According to an extract from A Topographical Dictionary of Ireland, published in 1837 by Samuel Lewis, Castletown was then "a village in the Parish of Offerlane, barony of Upper Ossory, Queen's county, and province of Leinster, 13/4 miles (S.by W.) from Mountrath; containing 367 inhabitants. It takes its name from an ancient castle, occupying a commanding situation on the bank of the River Nore, and which, in the early part of the 16th century, was garrisoned by Sir Oliver Norris, son-in-law of the Earl of Ormonde, with a view to curb the power of the Fitzpatricks, to whom it was afterwards relinquished". The extract continues "the village is pleasantly situated on the river Nore, and on the road from Dublin to Limerick, it contains 59 houses, many of which are good residences, and the whole has an appearance of neatness and respectability".

==Places of interest==
Gash Gardens and the De La Salle Brothers monastery which has been in the village since 1881.

==Community==
Castletown is known as "The Tidiest Village in Laois". Chairman of the Tidy Towns committee is Seán Fleming, TD. In 1998, Castletown were just four points behind the national winner.
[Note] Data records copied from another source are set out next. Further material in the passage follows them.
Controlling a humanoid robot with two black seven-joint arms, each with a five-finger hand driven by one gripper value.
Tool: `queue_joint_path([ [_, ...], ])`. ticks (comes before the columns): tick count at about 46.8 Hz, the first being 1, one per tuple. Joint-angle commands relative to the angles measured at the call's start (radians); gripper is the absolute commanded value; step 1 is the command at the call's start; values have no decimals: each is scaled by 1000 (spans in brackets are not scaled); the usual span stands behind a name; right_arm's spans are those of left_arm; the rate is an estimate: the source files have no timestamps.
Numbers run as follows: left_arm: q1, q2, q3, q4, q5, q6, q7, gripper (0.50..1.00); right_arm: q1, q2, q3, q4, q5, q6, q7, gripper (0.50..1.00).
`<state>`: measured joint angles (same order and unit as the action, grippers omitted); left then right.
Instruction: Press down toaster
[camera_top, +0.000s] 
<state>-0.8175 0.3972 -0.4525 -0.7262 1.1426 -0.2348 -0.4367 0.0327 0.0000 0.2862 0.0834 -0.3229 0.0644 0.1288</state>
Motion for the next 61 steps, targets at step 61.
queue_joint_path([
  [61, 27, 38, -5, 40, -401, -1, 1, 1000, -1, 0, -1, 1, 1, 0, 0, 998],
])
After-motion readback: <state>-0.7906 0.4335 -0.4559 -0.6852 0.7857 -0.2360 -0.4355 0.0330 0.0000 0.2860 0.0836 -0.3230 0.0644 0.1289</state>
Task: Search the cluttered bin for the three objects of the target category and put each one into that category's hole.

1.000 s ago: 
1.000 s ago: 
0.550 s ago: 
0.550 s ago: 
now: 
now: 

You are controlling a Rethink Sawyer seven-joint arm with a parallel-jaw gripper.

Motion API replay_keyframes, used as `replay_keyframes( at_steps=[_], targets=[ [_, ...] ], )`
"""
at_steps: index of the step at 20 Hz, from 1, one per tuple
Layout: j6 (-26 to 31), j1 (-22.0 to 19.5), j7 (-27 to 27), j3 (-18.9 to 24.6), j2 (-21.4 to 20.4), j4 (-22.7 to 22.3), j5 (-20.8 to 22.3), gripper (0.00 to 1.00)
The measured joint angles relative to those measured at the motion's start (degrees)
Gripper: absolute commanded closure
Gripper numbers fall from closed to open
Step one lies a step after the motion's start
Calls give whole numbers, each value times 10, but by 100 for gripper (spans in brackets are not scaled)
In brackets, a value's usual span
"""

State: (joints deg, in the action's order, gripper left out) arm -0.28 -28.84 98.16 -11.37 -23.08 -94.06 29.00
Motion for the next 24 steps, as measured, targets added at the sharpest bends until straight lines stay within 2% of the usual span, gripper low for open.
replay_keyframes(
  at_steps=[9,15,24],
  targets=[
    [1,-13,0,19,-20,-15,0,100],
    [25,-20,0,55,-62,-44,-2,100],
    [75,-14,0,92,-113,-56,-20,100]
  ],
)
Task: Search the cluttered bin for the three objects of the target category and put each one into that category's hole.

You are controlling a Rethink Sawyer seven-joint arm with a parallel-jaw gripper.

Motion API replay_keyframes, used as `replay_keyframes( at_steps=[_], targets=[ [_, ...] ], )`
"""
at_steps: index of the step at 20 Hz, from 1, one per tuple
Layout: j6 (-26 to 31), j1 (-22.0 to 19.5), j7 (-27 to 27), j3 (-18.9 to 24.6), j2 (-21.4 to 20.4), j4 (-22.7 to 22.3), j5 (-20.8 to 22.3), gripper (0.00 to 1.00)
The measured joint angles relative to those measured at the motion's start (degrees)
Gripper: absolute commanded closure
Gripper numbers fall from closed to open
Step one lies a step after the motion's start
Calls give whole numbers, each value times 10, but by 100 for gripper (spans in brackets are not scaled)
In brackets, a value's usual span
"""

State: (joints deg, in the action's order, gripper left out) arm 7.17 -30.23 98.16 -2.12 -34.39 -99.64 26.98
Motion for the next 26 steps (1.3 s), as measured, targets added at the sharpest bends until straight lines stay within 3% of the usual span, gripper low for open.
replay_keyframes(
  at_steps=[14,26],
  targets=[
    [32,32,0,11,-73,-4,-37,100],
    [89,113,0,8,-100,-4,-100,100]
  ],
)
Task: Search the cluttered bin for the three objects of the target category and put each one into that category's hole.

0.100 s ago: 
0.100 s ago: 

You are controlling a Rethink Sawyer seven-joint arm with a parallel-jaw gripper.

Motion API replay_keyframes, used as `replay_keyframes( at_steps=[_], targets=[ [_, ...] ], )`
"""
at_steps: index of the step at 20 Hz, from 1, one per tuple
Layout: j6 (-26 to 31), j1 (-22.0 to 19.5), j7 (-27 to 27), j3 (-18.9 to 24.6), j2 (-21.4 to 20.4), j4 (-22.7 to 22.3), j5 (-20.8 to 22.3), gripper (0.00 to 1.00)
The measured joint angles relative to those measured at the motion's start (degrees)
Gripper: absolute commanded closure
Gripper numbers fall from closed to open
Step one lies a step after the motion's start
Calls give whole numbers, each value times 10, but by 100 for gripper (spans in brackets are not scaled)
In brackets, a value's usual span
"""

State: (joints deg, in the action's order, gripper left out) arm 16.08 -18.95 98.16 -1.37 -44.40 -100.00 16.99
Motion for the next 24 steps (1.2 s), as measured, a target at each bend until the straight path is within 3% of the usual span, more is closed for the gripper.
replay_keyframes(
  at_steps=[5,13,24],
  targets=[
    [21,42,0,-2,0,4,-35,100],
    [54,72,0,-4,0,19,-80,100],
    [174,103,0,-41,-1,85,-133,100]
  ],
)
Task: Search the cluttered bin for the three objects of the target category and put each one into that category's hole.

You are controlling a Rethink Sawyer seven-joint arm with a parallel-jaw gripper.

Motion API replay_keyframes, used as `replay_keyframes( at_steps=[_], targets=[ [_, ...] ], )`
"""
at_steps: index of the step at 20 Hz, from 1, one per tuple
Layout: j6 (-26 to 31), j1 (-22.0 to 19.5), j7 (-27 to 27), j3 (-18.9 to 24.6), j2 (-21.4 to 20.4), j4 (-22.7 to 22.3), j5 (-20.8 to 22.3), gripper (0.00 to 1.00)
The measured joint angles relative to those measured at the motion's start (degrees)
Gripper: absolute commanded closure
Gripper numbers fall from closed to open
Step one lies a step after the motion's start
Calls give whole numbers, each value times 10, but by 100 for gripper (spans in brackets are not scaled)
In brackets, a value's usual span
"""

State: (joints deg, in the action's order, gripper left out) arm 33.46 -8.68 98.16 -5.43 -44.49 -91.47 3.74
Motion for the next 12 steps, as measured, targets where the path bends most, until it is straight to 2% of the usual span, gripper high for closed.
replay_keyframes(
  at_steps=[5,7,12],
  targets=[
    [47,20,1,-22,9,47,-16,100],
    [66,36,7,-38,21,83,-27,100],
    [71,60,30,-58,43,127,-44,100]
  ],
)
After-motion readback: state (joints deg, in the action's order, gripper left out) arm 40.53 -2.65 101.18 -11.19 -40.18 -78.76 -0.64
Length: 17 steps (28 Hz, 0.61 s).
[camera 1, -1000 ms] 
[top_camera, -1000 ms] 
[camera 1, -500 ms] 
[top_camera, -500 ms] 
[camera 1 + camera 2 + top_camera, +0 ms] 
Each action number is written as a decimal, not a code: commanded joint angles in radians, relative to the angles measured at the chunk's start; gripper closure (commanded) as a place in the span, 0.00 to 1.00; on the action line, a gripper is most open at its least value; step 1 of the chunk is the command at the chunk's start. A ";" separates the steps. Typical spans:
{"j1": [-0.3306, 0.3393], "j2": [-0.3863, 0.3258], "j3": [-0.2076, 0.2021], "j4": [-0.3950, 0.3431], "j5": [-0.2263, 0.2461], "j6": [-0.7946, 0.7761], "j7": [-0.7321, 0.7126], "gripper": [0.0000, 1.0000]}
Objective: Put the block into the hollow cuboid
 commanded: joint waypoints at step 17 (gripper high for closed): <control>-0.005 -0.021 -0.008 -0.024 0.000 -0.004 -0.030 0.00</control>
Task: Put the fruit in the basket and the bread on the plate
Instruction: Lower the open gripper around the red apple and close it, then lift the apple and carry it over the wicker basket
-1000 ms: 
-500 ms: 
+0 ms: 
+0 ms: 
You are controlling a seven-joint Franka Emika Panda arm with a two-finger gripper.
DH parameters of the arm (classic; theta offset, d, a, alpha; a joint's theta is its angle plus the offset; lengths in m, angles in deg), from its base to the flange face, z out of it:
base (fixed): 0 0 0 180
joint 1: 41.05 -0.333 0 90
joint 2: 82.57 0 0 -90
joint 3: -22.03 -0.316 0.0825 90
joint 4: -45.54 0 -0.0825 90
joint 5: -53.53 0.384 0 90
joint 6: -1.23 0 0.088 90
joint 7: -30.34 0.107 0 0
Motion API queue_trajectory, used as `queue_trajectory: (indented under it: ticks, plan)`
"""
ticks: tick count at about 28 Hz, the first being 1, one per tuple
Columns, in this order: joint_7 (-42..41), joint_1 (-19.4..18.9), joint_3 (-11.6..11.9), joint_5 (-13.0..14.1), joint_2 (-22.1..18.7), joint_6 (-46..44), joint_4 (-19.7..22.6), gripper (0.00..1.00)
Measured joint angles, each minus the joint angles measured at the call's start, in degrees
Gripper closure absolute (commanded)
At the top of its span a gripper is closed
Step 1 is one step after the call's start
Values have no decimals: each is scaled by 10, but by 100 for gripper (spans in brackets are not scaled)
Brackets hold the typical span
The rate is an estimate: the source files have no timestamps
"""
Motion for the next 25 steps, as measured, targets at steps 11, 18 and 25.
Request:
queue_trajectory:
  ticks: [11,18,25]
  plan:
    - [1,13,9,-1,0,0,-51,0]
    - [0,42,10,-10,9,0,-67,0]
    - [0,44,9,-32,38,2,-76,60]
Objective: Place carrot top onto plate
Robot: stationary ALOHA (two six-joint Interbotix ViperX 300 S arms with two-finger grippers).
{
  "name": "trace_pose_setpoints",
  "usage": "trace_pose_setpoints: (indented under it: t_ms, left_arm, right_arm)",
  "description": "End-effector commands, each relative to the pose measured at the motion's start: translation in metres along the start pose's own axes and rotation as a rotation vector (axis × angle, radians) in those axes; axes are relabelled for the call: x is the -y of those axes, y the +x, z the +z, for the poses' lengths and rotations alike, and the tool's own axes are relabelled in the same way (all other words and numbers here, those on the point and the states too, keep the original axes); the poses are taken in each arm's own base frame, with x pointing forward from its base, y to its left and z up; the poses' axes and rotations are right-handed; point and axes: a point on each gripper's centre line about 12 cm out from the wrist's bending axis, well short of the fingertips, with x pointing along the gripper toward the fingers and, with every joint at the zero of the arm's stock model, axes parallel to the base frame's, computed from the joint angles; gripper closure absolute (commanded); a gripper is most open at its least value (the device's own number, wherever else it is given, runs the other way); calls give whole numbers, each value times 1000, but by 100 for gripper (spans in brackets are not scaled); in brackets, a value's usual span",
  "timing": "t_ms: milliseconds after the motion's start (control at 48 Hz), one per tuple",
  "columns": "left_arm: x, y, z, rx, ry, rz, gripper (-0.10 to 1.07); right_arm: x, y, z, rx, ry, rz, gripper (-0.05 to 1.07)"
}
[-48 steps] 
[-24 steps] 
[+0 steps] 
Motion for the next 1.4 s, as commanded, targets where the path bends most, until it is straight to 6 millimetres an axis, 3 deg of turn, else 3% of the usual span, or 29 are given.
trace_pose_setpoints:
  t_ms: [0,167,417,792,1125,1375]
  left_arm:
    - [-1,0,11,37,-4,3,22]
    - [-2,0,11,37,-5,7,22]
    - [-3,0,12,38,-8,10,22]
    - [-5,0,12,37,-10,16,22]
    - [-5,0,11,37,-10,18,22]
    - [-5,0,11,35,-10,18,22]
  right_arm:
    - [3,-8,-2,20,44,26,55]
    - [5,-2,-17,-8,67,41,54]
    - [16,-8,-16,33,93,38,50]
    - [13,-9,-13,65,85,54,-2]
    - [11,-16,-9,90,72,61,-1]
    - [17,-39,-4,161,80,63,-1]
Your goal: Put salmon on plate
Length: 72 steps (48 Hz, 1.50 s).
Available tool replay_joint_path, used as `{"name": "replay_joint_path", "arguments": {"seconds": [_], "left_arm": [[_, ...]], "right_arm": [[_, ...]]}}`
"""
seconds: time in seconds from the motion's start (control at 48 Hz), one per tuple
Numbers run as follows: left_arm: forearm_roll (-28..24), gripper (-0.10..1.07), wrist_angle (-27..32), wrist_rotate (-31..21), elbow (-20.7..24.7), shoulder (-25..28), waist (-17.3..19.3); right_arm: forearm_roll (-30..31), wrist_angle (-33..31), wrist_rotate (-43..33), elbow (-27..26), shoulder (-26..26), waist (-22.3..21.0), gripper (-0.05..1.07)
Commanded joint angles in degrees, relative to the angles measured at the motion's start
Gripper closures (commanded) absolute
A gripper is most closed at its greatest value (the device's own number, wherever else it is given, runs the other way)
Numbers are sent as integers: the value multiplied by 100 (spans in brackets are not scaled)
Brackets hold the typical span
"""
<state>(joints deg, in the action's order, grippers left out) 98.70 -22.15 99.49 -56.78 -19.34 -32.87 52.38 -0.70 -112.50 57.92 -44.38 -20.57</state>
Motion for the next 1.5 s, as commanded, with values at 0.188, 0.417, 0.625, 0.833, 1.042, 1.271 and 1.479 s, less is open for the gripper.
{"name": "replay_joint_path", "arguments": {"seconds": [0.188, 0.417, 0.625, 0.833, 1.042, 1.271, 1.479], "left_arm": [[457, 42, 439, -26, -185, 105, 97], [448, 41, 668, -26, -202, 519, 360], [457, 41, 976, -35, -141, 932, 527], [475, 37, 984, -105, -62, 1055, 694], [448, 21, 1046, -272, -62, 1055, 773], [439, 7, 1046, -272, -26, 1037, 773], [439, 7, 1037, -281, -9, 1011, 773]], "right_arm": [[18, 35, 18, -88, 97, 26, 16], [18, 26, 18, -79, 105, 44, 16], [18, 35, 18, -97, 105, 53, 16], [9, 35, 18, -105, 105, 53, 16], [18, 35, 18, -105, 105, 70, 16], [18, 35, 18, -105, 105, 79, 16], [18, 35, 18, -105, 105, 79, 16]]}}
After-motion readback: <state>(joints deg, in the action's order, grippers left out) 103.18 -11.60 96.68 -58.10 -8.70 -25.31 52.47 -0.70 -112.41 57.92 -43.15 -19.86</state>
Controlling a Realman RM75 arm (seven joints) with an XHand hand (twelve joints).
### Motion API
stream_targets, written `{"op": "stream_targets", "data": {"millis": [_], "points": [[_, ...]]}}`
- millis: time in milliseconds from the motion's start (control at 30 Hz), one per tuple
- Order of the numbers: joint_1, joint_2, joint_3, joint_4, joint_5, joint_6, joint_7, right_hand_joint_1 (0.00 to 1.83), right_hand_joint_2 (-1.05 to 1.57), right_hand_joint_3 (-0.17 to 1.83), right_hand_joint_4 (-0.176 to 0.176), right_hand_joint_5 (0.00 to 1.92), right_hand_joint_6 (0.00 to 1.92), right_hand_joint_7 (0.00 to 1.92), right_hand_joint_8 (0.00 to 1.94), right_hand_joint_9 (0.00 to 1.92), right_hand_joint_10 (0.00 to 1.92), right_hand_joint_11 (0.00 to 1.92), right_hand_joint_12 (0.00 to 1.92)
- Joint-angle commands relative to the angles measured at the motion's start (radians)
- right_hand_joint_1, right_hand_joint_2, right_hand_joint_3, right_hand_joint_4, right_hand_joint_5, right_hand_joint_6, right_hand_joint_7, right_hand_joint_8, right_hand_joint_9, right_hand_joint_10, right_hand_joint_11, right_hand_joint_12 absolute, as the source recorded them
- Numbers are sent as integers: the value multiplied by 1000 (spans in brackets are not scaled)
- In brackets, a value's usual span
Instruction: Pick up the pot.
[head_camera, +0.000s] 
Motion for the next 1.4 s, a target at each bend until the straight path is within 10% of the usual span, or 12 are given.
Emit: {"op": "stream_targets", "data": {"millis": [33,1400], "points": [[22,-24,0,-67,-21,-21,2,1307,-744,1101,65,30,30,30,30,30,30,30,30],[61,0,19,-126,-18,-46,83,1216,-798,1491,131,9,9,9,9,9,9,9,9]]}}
The village won the overall Irish Tidy Towns Competition in 2002.

==Education==
There are three national schools in the parish: Castletown Primary School, Paddock National School and Rushall National School.
The nearest secondary school is Mountrath Community School.

==Sport==
Castletown has a Gaelic Athletic Association (GAA) club called Castletown GAA, while another club in the parish is called Slieve Bloom GAA. There is also a camogie club called Naomh Éamann Camogie Club.

==Transport==
A road bridge, built in 1972, relieved some of the traffic congestion in the village. The village is served by Bus Éireann Expressway route 12 linking it to Dublin, Dublin Airport, Portlaoise, and Limerick.

Mountrath and Castletown railway station opened on 1 September 1848, closed for goods traffic on 3 November 1975 and finally closed altogether on 6 September 1976. Nowadays the nearest train stations are Portlaoise railway station and Ballybrophy railway station.